É neste cenário que surge em rápida ascensão a chamada Agricultura 4.0. Emprestado do setor industrial, onde os avanços da moderna tecnologia da informação (TI) se firmaram primeiramente, o termo designa a incorporação dessa tecnologia à produção de alimentos visando a maximização da eficiência dos insumos utilizados.
O CEMA – Comitê Europeu de Maquinário Agrícola já demonstrou resultados importantes. Na Alemanha, as unidades agrícolas alcançaram aumento de 10% na produtividade por hectare, além da redução de 18% no uso de defensivos agrícolas e de 20% dos custos com diesel. No Brasil, grandes fazendas ligadas ao agronegócio já utilizam sistemas informatizados de ponta a ponta no processo produtivo e, mesmo com os altos custos de importação, o plantio, tratamento de pragas e a colheita de precisão crescem cada vez mais, utilizando máquinas guiadas por GPS. A EMBRAPA, órgão líder da pesquisa agrícola brasileira conta com dezenas de projetos sobre temas ligados a automação e transformação digital na agricultura.
Muitos sistemas, aliás, já estão cada vez mais disseminados nos setores modernos da agropecuária brasileira. Análise do clima, drones, GPS, piloto automático, telemetria, pulverização precisa, sensores e biotecnologia fazem parte do dia a dia de muitas fazendas, visando basicamente o aumento da produtividade decorrente do monitoramento de operações agrícolas, redução de desperdícios, detecção e mapeamento de infestação de pragas, melhora na eficiência da adubação etc. O Brasil do agronegócio já é referência mundial na agricultura 4.0, apesar das limitações em termos de conectividade no campo e mão-de-obra qualificada.
Por seus custos e aplicabilidade, os recursos tecnológicos da Agricultura 4.0 ainda são relacionados à produção em alta escala, o que leva a indagar sobre sua viabilidade na agricultura familiar. É questão de tempo para que o gargalo da conectividade seja inteiramente superado e, a partir daí, possam ser desenvolvidos e adaptados sistemas simplificados aplicáveis à diversidade, dimensões e localização da pequena produção. Em algumas áreas do Distrito Federal e Sul/Sudeste, vários aplicativos e plataformas já atendem demandas deste setor.
Concretamente, o governo de Minas Gerais através da EMATER/MG está implantando uma série de sistemas e aplicativos acessíveis ao pequeno produtor, constituindo um modelo que o Ministério da Agricultura e Pecuária – MAPA pretende replicar em todo o país após a avaliação de projetos-pilotos em fase de definição.
Enquanto isso, em regiões como o Acre p. ex., o desenvolvimento rural vem de patinar em debates que de tão velhos e maçantes mais incomodam do que resolvem. Queiram ou não os ecologistas radicais, a produção de alimentos não é uma escolha, é um imperativo. Não será soja orgânica a alimentar 10 bilhões de pessoas em 2050.
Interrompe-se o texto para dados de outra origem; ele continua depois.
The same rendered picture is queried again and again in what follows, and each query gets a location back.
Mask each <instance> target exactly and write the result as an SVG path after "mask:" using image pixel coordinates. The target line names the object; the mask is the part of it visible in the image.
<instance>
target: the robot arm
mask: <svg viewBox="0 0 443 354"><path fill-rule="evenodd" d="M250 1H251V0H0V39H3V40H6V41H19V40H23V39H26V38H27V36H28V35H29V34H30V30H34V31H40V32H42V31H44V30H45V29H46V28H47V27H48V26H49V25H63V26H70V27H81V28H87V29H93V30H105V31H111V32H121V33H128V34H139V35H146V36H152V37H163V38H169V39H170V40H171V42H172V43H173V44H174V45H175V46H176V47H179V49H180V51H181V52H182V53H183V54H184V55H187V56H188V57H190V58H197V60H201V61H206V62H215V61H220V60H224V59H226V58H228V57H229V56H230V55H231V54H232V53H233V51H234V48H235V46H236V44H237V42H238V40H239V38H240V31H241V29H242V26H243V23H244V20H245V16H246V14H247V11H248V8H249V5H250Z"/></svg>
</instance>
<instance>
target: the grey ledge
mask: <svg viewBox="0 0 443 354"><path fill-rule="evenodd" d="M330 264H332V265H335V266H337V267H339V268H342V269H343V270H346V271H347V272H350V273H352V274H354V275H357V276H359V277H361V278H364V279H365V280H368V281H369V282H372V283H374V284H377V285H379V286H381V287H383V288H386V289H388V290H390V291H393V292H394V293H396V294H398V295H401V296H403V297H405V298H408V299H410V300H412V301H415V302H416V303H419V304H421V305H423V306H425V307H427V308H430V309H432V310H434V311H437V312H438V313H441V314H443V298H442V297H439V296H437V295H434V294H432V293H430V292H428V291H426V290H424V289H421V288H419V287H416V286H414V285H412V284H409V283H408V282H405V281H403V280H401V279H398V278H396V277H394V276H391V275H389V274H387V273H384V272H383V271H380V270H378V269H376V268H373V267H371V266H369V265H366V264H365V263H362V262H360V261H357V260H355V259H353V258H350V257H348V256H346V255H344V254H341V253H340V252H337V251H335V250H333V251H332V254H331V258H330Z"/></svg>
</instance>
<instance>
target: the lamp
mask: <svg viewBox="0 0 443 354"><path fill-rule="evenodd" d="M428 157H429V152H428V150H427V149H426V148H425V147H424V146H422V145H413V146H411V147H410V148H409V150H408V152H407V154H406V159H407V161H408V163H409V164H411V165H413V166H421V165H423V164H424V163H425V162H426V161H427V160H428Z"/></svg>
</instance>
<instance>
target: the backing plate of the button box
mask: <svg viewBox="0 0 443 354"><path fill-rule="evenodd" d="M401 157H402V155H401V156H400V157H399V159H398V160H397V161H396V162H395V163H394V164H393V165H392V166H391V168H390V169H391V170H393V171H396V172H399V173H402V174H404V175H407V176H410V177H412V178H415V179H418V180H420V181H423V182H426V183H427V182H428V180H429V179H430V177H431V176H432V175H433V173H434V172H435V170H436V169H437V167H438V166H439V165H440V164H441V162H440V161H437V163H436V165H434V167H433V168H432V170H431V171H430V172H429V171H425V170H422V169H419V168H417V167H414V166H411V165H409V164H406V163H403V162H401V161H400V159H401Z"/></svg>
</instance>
O momento atual parece propício a que se inicie um processo de mudança não apenas na perspectiva do agronegócio, entendido como grande produção de grãos e pecuária, mas também no sentido de estruturar os organismos do Estado com os equipamentos e recursos humanos necessários à implementação dessa tendência que se apresenta inexorável, incluindo a agricultura familiar. O campo se modernizará rapidamente e a produção de alimentos se expandirá perseguindo a máxima produtividade, o que atende preceitos de sustentabilidade e, ao mesmo tempo, remove a presunção de que o Acre seja um santuário florestal.
Valterlucio Bessa Campelo é Eng.º Agr.º, Mestre em Economia Rural e escreve às sextas-feiras no ac24horas.